TASK OBJECTIVE:
Repeat all of the material exactly, with no line missing.

MATERIAL PROVIDED:
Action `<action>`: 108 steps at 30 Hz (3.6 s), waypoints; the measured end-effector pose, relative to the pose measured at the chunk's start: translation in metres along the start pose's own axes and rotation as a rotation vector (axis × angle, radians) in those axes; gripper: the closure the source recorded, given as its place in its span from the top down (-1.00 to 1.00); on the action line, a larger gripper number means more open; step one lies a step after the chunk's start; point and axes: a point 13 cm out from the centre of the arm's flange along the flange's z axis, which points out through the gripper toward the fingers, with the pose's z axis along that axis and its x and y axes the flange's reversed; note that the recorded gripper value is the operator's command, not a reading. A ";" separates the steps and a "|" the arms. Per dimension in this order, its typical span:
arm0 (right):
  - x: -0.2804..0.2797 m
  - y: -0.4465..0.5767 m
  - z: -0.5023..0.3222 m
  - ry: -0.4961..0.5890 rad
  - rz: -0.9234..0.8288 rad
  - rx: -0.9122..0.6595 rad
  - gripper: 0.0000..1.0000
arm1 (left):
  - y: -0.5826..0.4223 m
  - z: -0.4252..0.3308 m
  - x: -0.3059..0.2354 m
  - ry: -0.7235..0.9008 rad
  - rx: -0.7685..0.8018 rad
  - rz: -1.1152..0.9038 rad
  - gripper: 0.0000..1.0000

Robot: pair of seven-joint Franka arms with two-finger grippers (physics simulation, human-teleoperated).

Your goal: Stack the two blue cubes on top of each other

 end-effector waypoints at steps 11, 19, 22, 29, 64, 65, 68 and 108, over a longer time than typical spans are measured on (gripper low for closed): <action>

EXERCISE RESPONSE:
Action `<action>`: 108 steps at 30 Hz (3.6 s), waypoints; the measured end-effector pose, relative to the pose measured at the chunk's start: translation in metres along the start pose's own axes and rotation as a rotation vector (axis × angle, radians) in those axes; gripper: the closure the source recorded, given as its place in its span from the top down (-1.00 to 1.00); on the action line, a larger gripper number means more open; step one lies a step after the chunk's start; point and axes: a point 13 cm out from the centre of the arm's flange along the flange's z axis, which points out through the gripper toward the fingers, with the pose's z axis along that axis and its x and y axes the flange's reversed; note that the recorded gripper value is the operator's command, not a reading. A ";" separates the steps and a "|" the arms. Per dimension in this order, its typical span:
arm0 (right):
  - x: -0.2804..0.2797 m
  - y: -0.4465..0.5767 m
  - z: -0.5023..0.3222 m
  - ry: -0.4961..0.5890 rad
  - rz: -0.9234..0.8288 rad
  - rx: -0.9122..0.6595 rad
  - gripper: 0.0000..1.0000
arm1 (left):
  - y: -0.5826..0.4223 m
  - z: -0.4252..0.3308 m
  - x: -0.3059..0.2354 m
  - ry: -0.7235..0.9008 rad
  - rx: -0.7685..0.8018 rad
  - rz: -1.1152..0.9038 rad
  - gripper: 0.0000..1.0000

Robot: pair of seven-joint Franka arms with two-finger grippers (physics simulation, human-teleoperated).

Your goal: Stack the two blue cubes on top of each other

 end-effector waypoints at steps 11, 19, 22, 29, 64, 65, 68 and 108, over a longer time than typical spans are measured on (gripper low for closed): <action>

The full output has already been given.